Exercise instructions – Return each line of the listing that has the word "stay" in it.
--------------------------------
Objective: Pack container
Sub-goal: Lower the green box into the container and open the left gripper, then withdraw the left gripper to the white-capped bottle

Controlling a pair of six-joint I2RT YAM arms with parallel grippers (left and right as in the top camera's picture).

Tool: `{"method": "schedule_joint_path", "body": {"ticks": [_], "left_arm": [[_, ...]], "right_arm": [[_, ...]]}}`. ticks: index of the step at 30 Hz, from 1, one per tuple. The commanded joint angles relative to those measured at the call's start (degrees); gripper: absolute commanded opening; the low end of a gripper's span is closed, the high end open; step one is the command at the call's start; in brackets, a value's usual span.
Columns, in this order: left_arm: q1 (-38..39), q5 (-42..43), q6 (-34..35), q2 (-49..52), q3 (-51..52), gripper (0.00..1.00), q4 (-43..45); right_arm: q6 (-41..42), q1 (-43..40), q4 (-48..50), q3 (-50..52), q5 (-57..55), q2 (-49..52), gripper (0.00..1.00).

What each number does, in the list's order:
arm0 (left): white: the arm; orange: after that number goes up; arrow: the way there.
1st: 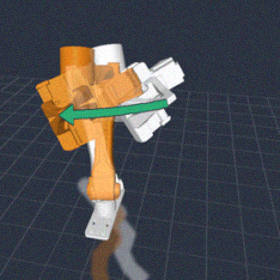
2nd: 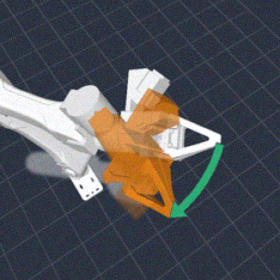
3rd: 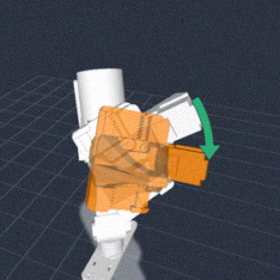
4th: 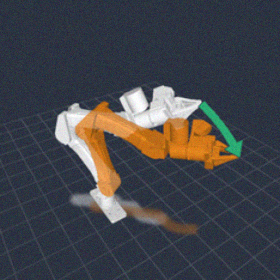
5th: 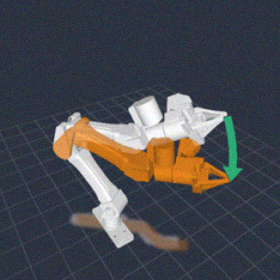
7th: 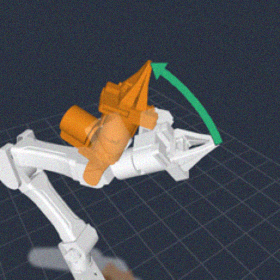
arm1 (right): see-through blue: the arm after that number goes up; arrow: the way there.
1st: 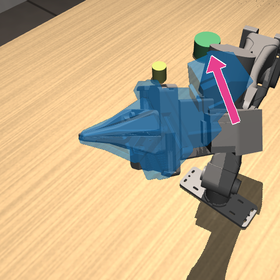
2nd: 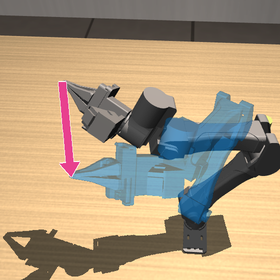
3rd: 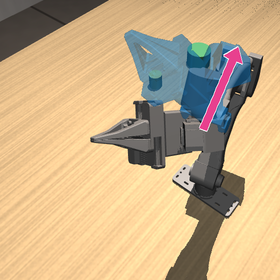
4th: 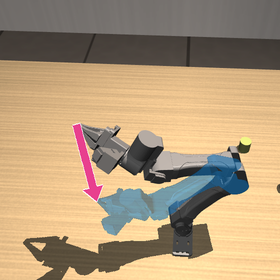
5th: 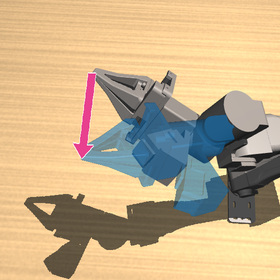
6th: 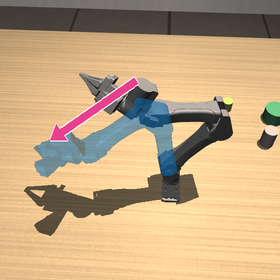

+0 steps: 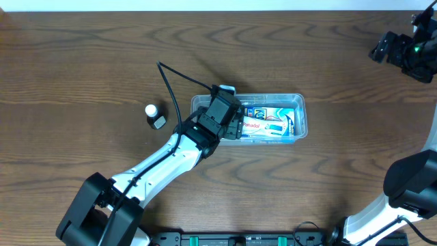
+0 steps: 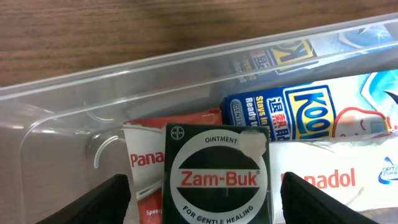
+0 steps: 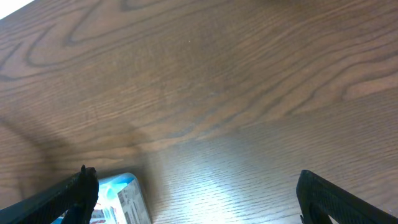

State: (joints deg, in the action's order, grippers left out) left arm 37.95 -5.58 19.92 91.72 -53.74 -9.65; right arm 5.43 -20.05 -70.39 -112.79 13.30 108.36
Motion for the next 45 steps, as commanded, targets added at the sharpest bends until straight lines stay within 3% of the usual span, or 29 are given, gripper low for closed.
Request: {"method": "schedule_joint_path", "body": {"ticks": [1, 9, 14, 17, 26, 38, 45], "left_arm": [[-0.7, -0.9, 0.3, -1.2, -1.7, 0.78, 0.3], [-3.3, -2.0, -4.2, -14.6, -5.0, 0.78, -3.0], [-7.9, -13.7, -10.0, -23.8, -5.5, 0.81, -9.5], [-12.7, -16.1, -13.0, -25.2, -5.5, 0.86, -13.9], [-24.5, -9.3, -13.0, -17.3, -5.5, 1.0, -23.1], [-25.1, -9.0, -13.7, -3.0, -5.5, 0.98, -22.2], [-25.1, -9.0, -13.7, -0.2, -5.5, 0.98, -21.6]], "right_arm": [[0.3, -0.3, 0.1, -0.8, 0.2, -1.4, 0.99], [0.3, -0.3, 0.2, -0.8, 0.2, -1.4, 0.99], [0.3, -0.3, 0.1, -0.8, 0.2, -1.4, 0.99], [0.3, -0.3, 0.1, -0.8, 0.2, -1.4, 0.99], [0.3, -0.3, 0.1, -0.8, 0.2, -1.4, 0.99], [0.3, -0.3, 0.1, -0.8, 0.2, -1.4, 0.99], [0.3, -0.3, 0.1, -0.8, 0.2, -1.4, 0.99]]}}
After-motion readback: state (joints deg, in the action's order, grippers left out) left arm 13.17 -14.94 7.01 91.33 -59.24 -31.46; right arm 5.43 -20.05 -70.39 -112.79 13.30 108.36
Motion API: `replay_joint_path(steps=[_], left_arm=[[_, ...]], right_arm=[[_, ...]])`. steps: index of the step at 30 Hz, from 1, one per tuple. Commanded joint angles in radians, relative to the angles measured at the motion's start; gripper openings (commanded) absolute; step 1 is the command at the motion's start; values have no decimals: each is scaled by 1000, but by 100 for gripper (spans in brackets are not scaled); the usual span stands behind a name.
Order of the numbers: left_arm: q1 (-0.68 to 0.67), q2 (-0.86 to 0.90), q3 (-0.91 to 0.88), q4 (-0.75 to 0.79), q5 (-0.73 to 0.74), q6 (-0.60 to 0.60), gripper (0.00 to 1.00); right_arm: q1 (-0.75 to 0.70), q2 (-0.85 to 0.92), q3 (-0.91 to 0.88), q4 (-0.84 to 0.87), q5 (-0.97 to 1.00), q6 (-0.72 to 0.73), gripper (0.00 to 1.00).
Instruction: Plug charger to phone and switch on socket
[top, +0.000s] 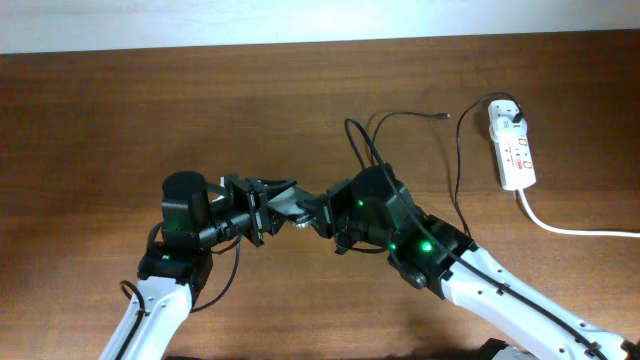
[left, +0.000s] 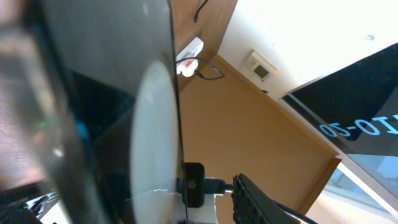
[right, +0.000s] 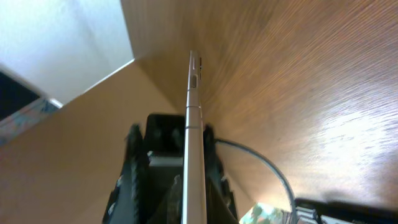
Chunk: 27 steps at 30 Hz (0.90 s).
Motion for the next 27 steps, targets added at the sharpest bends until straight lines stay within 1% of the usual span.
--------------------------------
Written answer –
Motion for the next 45 steps, as commanded, targets added at the sharpest bends until straight lines stay within 3% of the usual span, or 29 are given, gripper low for closed.
Motion for the next 27 steps, targets added at the sharpest bends until straight lines stay within 1% of the usual span.

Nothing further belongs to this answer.